10ルピーの教え (『スンダル・シン 山を越えた足跡』より)
訳:宮本神酒男
ある日スンダルの父は息子に1ルピーを渡し、市場で好きなものを買いなさいと言った。スンダルはお金を受け取ると、市場へ向かって駆けながら、どのお菓子を買おうかと思案をめぐらした。市場の入り口に着いたとき、スンダルは骨と皮だけのやせこけた乞食の女を見かけた。髪を頭上にまとめ、くぼみのなかの目はどろんとしていた。彼女は抑制がきかないのか、ぶるぶると震えていた。スンダルは乞食女からどうしても目をそらすことができなかった。突然彼は、いつどこでも善行ができればしようと決意したことを思い出した。ここに絶望的なほど助けを必要としている女がいて、彼は彼女を助けることができるのだ。彼は手をズボンのポケットに入れ、父にもらった1ルピーを出した。お菓子がなくても、かまわない。
「ほら、これを受け取って」とスンダルは1ルピー・コインを渡しながら言った。
女はくぼんだ目に涙を浮かべながら、礼を言った。
スンダルは親切な行為をしたことによって満足感がからだのなかを流れるのを感じた。しかしもっと何かができるのではなかろうか。そう、できるはずだ、と彼は考えた。スンダルは走って家にもどった。

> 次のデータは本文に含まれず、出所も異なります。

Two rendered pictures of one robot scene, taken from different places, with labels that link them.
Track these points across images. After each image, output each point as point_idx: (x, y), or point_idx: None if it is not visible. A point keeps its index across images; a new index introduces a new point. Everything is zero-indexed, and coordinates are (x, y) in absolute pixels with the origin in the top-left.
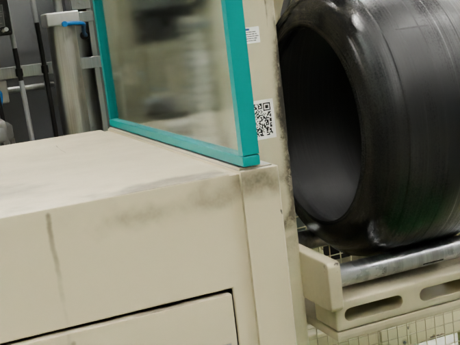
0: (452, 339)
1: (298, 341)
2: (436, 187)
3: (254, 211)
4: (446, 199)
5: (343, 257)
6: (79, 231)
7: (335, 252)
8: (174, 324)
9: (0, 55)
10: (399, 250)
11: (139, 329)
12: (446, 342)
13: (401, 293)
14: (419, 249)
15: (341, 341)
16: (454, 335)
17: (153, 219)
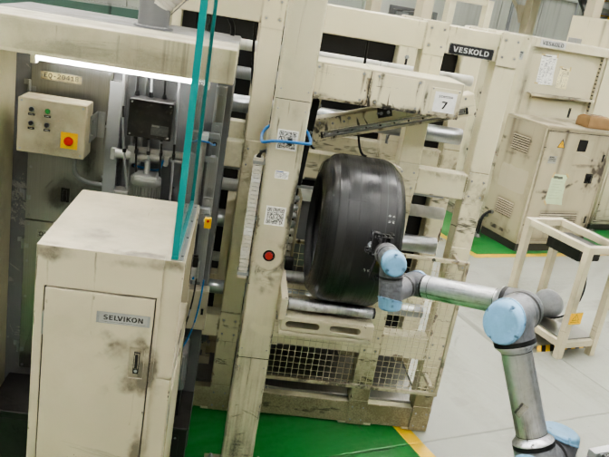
0: (452, 364)
1: (266, 326)
2: (343, 281)
3: (171, 275)
4: (349, 288)
5: None
6: (105, 261)
7: None
8: (130, 303)
9: (173, 140)
10: (329, 303)
11: (118, 300)
12: (448, 364)
13: (319, 324)
14: (339, 306)
15: None
16: (457, 363)
17: (132, 266)
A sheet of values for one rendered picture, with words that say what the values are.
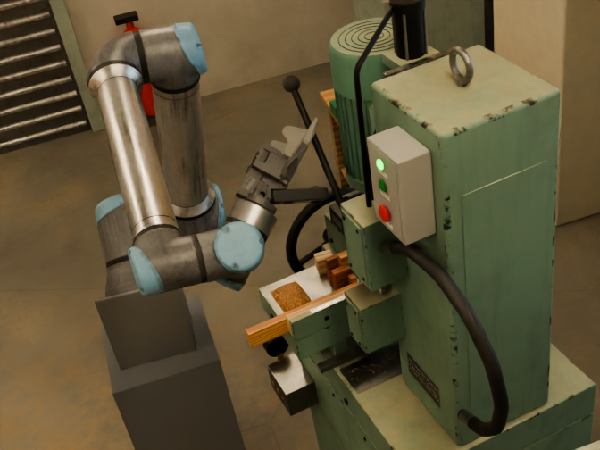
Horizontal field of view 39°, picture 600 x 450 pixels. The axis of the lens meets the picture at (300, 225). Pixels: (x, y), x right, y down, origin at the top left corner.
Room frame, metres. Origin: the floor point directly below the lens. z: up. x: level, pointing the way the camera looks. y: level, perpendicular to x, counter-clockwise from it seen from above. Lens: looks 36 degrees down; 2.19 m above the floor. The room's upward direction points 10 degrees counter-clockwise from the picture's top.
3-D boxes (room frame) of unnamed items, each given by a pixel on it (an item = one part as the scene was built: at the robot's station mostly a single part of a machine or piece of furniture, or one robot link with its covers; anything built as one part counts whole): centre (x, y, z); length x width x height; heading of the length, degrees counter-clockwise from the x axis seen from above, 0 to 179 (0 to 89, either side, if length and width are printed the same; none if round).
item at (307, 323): (1.45, -0.23, 0.93); 0.60 x 0.02 x 0.06; 109
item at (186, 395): (1.81, 0.46, 0.28); 0.30 x 0.30 x 0.55; 11
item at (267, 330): (1.46, -0.13, 0.92); 0.60 x 0.02 x 0.04; 109
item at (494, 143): (1.21, -0.30, 1.16); 0.22 x 0.22 x 0.72; 19
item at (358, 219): (1.23, -0.13, 1.23); 0.09 x 0.08 x 0.15; 19
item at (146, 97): (4.22, 0.67, 0.30); 0.19 x 0.18 x 0.60; 11
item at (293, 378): (1.53, 0.09, 0.58); 0.12 x 0.08 x 0.08; 19
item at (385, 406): (1.36, -0.24, 0.76); 0.57 x 0.45 x 0.09; 19
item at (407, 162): (1.13, -0.17, 1.40); 0.10 x 0.06 x 0.16; 19
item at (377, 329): (1.25, -0.11, 1.02); 0.09 x 0.07 x 0.12; 109
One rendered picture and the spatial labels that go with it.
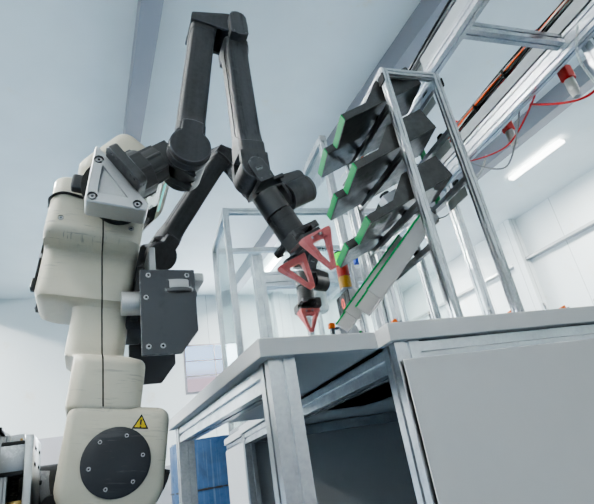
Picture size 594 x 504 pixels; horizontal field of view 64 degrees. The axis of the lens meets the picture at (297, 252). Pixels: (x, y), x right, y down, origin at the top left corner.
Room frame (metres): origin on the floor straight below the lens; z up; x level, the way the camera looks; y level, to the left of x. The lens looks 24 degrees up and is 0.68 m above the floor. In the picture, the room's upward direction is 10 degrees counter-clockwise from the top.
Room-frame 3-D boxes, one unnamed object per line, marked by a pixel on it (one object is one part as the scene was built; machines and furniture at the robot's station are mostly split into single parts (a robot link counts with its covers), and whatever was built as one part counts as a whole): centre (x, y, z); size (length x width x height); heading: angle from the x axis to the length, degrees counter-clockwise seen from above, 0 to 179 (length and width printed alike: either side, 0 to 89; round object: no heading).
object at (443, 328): (1.70, -0.54, 0.84); 1.50 x 1.41 x 0.03; 19
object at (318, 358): (1.27, -0.04, 0.84); 0.90 x 0.70 x 0.03; 26
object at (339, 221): (1.78, -0.20, 1.46); 0.03 x 0.03 x 1.00; 19
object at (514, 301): (1.25, -0.36, 1.26); 0.36 x 0.21 x 0.80; 19
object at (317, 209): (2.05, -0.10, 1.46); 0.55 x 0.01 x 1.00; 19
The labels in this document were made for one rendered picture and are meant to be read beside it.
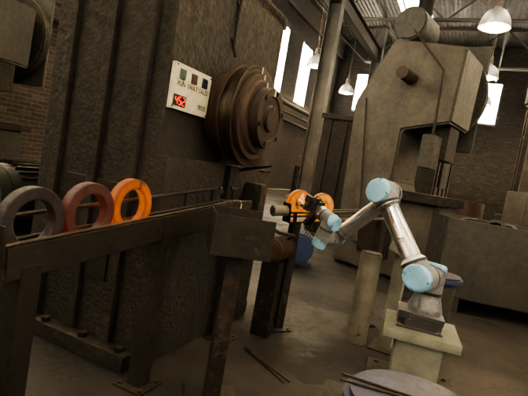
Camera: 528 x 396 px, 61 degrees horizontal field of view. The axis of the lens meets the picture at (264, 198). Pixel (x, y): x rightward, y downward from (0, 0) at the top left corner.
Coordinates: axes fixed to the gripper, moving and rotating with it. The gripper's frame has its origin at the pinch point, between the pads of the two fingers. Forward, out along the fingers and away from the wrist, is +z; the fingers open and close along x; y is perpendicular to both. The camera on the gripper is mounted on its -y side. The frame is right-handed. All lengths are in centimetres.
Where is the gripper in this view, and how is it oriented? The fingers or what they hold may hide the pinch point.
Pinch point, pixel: (299, 199)
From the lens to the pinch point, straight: 249.0
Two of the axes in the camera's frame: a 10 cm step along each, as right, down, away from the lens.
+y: 2.8, -9.1, -3.0
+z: -4.3, -4.0, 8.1
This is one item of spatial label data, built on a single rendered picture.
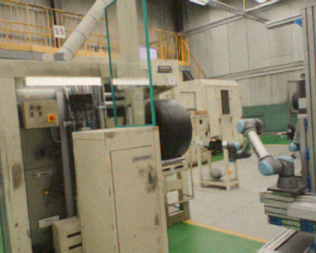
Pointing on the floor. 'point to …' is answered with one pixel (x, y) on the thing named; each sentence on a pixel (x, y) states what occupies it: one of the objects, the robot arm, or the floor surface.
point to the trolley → (293, 106)
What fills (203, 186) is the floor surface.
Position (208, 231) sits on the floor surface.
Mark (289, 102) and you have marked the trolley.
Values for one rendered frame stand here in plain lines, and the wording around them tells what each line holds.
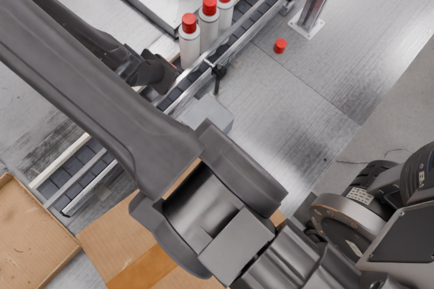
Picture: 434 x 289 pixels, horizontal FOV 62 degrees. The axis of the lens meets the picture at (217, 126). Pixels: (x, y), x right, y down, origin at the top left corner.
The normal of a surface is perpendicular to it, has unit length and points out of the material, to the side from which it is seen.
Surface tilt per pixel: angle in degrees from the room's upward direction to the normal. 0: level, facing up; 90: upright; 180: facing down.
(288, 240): 31
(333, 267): 39
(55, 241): 0
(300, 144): 0
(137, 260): 0
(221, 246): 19
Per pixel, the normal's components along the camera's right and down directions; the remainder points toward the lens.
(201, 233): -0.17, -0.11
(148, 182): 0.10, 0.13
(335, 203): -0.55, -0.74
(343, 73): 0.06, -0.34
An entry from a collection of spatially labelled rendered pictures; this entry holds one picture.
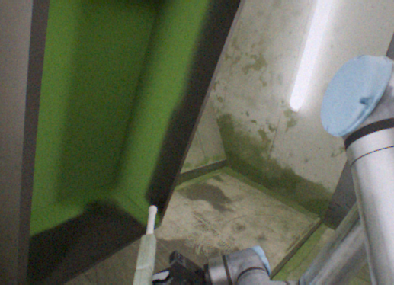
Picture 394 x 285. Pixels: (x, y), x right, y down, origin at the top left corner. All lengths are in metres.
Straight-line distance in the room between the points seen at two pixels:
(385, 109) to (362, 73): 0.05
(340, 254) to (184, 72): 0.76
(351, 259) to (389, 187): 0.34
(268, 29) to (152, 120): 1.77
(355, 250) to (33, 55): 0.70
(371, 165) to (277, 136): 2.28
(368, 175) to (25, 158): 0.60
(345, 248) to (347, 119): 0.34
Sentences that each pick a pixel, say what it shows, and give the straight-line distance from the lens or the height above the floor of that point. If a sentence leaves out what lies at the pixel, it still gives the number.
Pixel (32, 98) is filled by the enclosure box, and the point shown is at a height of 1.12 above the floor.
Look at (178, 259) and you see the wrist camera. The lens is 0.83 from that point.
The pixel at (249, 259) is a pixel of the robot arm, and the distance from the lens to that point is 0.85.
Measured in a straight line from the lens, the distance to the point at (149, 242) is 0.98.
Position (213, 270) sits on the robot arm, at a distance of 0.86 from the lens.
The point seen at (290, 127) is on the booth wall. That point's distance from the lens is 2.57.
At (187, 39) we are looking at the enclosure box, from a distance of 1.05.
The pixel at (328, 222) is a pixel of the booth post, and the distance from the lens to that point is 2.66.
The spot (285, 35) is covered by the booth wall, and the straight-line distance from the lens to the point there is 2.62.
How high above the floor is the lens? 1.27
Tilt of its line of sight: 19 degrees down
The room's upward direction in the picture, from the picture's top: 11 degrees clockwise
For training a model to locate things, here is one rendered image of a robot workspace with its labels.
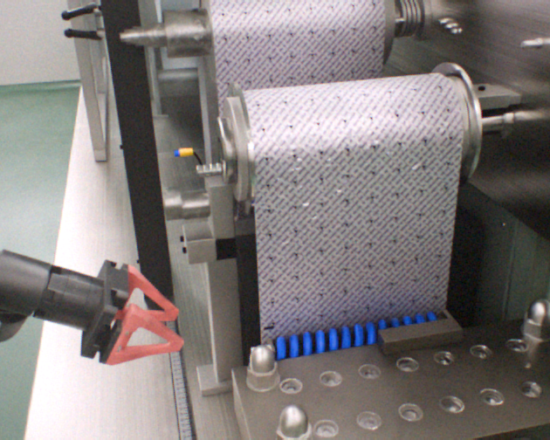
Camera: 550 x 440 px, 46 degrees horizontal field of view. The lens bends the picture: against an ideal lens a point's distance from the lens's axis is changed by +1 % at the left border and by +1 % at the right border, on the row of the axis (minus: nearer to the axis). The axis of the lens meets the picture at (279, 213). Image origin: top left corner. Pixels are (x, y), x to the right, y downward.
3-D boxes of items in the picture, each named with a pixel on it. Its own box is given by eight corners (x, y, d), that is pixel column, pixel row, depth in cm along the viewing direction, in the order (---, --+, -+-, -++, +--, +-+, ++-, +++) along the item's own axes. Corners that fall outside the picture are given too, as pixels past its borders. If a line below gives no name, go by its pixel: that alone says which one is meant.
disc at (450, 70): (413, 155, 86) (427, 46, 78) (416, 155, 86) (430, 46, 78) (465, 211, 74) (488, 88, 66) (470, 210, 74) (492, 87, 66)
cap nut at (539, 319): (513, 326, 77) (519, 293, 75) (541, 320, 78) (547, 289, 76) (532, 344, 74) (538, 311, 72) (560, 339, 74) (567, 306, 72)
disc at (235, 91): (230, 177, 81) (223, 63, 73) (233, 176, 81) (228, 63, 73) (252, 240, 69) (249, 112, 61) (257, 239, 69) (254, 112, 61)
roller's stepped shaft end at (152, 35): (121, 47, 89) (118, 23, 88) (165, 44, 90) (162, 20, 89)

「お父さん、お父さん!」と叫びながら彼は門から中に入っていった。父は卓に坐って帳簿をつけていた。
「お父さん、どうしても10ルピーが必要なんだ」と息せき切って、たのみこんだ。「市場に乞食の女がいるんだ。女は病気がひどくて、助けてあげなきゃ、かわいそうだ。さっきお金をあげたんだけど、全然たらないと思う。10ルピーあれば食べ物や毛布を買ってあげられるんだけど」
父シェル・シンはペンを置き、息子の顔をじっと見つめた。
「スンダルよ、おまえに10ルピーをあげることはできない。そもそも、それは結構な大金だ。もし10ルピーをその女に恵んだら、ランプル中の、いや近隣を含めたすべての地域の乞食が施しを期待して集まってくるだろう。いや、そんなことはすべきじゃない。おまえがすべきことはもうやったじゃないか。いまはほかのだれかが女にお金を恵んでいるだろうよ」
「でも」とスンダルは口を開きかけた。
父は手をあげて制した。
「十分だ、スンダル。もう話すことはない」
父はまたペンを取り、帳簿をつけはじめた。スンダルは部屋を出て行った。そのとき彼は、部屋の棚にお金が入ったバッグが置いてあるのを見た。はじめ彼はそのことを考えまいとしたが、次第にその考えにとりつかれ、それを振り払うことができなくなった。ダメだ、と彼は自分に言い聞かせた。父親のお金をくすねるなんてことは、絶対にやってはだめだ。しかし乞食女の姿がありありとよみがえってきた。女は助けを必要としているのだ。スンダルはバッグからそっと10ルピー札を抜き取った。父はお金がなくなっていることに気づかないだろう、と彼は確信した。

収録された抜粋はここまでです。